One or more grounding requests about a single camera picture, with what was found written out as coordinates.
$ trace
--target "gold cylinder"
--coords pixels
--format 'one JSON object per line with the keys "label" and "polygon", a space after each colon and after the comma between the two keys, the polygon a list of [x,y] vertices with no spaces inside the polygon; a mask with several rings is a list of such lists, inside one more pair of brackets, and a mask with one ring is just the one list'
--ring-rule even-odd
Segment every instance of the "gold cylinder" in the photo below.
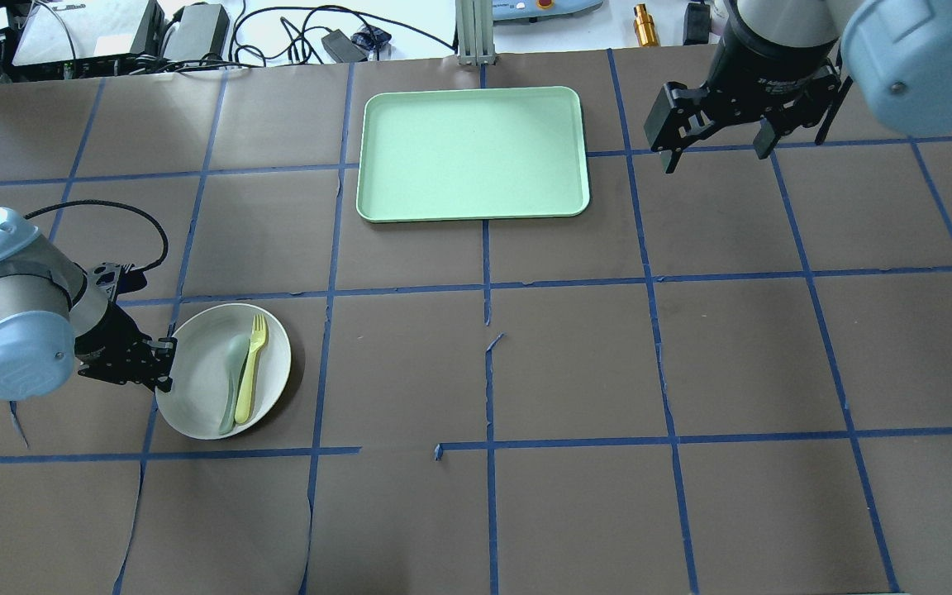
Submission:
{"label": "gold cylinder", "polygon": [[660,40],[656,37],[656,23],[653,23],[653,17],[645,8],[645,4],[634,7],[634,33],[637,34],[638,45],[642,48],[660,45]]}

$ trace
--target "green spoon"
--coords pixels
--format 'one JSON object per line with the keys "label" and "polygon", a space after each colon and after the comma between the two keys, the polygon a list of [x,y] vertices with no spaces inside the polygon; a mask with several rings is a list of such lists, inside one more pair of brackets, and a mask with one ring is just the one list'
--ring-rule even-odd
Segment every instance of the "green spoon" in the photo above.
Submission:
{"label": "green spoon", "polygon": [[234,410],[237,409],[237,391],[241,381],[241,370],[245,369],[245,357],[249,354],[249,336],[238,335],[230,339],[226,346],[226,411],[219,423],[219,436],[226,436],[234,429]]}

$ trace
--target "fork handle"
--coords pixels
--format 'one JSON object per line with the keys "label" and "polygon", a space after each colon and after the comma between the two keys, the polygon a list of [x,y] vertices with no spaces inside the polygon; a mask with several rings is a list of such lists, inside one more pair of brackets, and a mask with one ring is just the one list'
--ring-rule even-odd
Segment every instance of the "fork handle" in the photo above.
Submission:
{"label": "fork handle", "polygon": [[252,365],[245,366],[241,375],[241,389],[237,394],[237,409],[234,410],[234,421],[240,426],[252,417],[253,388],[256,383],[256,354],[249,352],[249,361]]}

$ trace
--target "white surface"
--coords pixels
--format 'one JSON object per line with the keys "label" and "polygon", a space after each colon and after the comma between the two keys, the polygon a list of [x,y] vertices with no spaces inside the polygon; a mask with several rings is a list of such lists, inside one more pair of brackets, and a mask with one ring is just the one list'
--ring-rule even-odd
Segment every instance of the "white surface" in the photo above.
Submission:
{"label": "white surface", "polygon": [[[192,0],[159,0],[167,15],[174,14]],[[240,10],[241,0],[222,0],[223,7],[230,14],[231,23]],[[356,11],[405,22],[409,26],[428,31],[449,44],[454,39],[454,0],[341,0],[337,4],[354,8]],[[605,48],[632,48],[637,46],[634,34],[634,6],[632,0],[604,0],[596,11],[578,17],[559,17],[536,23],[498,23],[494,27],[495,49],[498,53],[525,52],[564,52],[564,50],[598,50]],[[661,45],[680,45],[683,38],[683,16],[688,0],[645,0],[645,6],[656,22],[656,31]],[[317,3],[295,2],[289,0],[249,0],[248,11],[264,7],[302,7]],[[300,26],[305,11],[268,12],[249,19],[238,35],[243,44],[260,47],[265,54],[273,55],[284,49],[288,38],[281,27],[279,17]],[[311,18],[311,24],[340,29],[350,36],[359,29],[360,23],[354,16],[318,12]],[[407,58],[434,58],[450,55],[450,50],[412,31],[393,24],[380,23],[385,31],[393,35],[391,60]],[[314,46],[321,48],[321,33],[318,31]],[[286,64],[286,60],[275,60],[272,64]]]}
{"label": "white surface", "polygon": [[[226,410],[226,347],[234,336],[252,334],[256,312],[267,317],[267,345],[259,354],[252,418],[223,436],[219,422]],[[156,406],[178,433],[198,440],[218,440],[248,430],[269,413],[288,380],[292,348],[280,321],[250,304],[208,308],[174,332],[178,351],[171,366],[170,393],[156,391]]]}

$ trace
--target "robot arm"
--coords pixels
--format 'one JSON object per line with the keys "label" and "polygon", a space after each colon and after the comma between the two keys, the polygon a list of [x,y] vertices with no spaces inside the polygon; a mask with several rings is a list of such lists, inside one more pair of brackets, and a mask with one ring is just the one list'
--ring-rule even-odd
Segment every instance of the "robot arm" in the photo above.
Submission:
{"label": "robot arm", "polygon": [[127,268],[84,272],[18,213],[0,208],[0,399],[45,395],[72,375],[170,389],[174,339],[152,341],[116,305]]}
{"label": "robot arm", "polygon": [[830,124],[850,86],[828,59],[837,41],[883,124],[911,136],[952,131],[952,0],[726,0],[726,10],[707,81],[666,83],[646,118],[666,173],[726,126],[759,121],[764,159],[798,126],[827,113]]}
• • • • •
Only the pictures are to be left out; repeat all other material exactly.

One or more grounding requests about a single camera picture, with what was found written out as coordinates.
$ trace
--target "gold cylinder"
--coords pixels
--format 'one JSON object per line with the keys "label" and "polygon", a space after each colon and after the comma between the two keys, the polygon a list of [x,y] vertices with no spaces inside the polygon; a mask with several rings is a list of such lists, inside one more pair of brackets, and a mask with one ring is just the one list'
--ring-rule even-odd
Segment every instance of the "gold cylinder" in the photo below.
Submission:
{"label": "gold cylinder", "polygon": [[660,40],[656,37],[656,23],[653,23],[653,17],[645,8],[645,4],[634,7],[634,33],[637,34],[638,45],[642,48],[660,45]]}

$ trace
--target "green spoon"
--coords pixels
--format 'one JSON object per line with the keys "label" and "polygon", a space after each colon and after the comma between the two keys, the polygon a list of [x,y] vertices with no spaces inside the polygon; a mask with several rings is a list of such lists, inside one more pair of brackets, and a mask with one ring is just the one list'
--ring-rule even-odd
Segment every instance of the "green spoon" in the photo above.
Submission:
{"label": "green spoon", "polygon": [[234,410],[237,409],[237,391],[241,381],[241,370],[245,369],[245,357],[249,354],[249,336],[238,335],[230,339],[226,346],[226,411],[219,423],[219,436],[226,436],[234,429]]}

$ trace
--target "fork handle"
--coords pixels
--format 'one JSON object per line with the keys "label" and "polygon", a space after each colon and after the comma between the two keys, the polygon a list of [x,y] vertices with no spaces inside the polygon; a mask with several rings is a list of such lists, inside one more pair of brackets, and a mask with one ring is just the one list'
--ring-rule even-odd
Segment every instance of the "fork handle" in the photo above.
Submission:
{"label": "fork handle", "polygon": [[252,365],[245,366],[241,375],[241,389],[237,394],[237,409],[234,410],[234,421],[240,426],[252,417],[253,388],[256,383],[256,354],[249,352],[249,361]]}

$ trace
--target "white surface"
--coords pixels
--format 'one JSON object per line with the keys "label" and "polygon", a space after each colon and after the comma between the two keys, the polygon a list of [x,y] vertices with no spaces inside the polygon; a mask with several rings is a list of such lists, inside one more pair of brackets, and a mask with one ring is just the one list'
--ring-rule even-odd
Segment every instance of the "white surface" in the photo above.
Submission:
{"label": "white surface", "polygon": [[[192,0],[159,0],[167,15],[174,14]],[[240,10],[241,0],[222,0],[223,7],[230,14],[231,23]],[[356,11],[405,22],[409,26],[428,31],[449,44],[454,39],[454,0],[341,0],[337,4],[354,8]],[[605,48],[632,48],[637,46],[634,34],[634,6],[632,0],[604,0],[596,11],[578,17],[559,17],[536,23],[498,23],[494,27],[495,49],[498,53],[525,52],[564,52],[564,50],[598,50]],[[661,45],[680,45],[683,38],[683,16],[688,0],[645,0],[645,6],[656,22],[656,31]],[[317,3],[295,2],[289,0],[249,0],[248,11],[264,7],[302,7]],[[300,26],[305,11],[268,12],[249,19],[238,35],[243,44],[260,47],[265,54],[273,55],[284,49],[288,38],[281,27],[279,17]],[[311,18],[311,24],[340,29],[350,36],[359,29],[360,23],[354,16],[318,12]],[[407,58],[434,58],[450,55],[450,50],[412,31],[393,24],[380,23],[385,31],[393,35],[391,60]],[[314,46],[321,48],[321,33],[318,31]],[[286,64],[286,60],[275,60],[272,64]]]}
{"label": "white surface", "polygon": [[[226,410],[226,347],[234,336],[252,334],[256,312],[267,317],[267,345],[259,354],[252,418],[223,436],[219,422]],[[156,406],[178,433],[198,440],[218,440],[248,430],[269,413],[288,380],[292,348],[280,321],[250,304],[208,308],[174,332],[178,351],[171,366],[170,393],[156,391]]]}

$ trace
--target "robot arm"
--coords pixels
--format 'one JSON object per line with the keys "label" and "polygon", a space after each colon and after the comma between the two keys, the polygon a list of [x,y] vertices with no spaces inside the polygon; a mask with several rings is a list of such lists, inside one more pair of brackets, and a mask with one ring is just the one list'
--ring-rule even-odd
Segment every instance of the "robot arm" in the photo above.
Submission:
{"label": "robot arm", "polygon": [[127,268],[84,272],[18,213],[0,208],[0,399],[45,395],[72,375],[170,389],[174,339],[152,341],[116,305]]}
{"label": "robot arm", "polygon": [[830,124],[850,86],[828,59],[837,41],[883,124],[911,136],[952,131],[952,0],[726,0],[726,10],[707,81],[666,83],[646,118],[666,173],[726,126],[759,121],[764,159],[798,126],[827,113]]}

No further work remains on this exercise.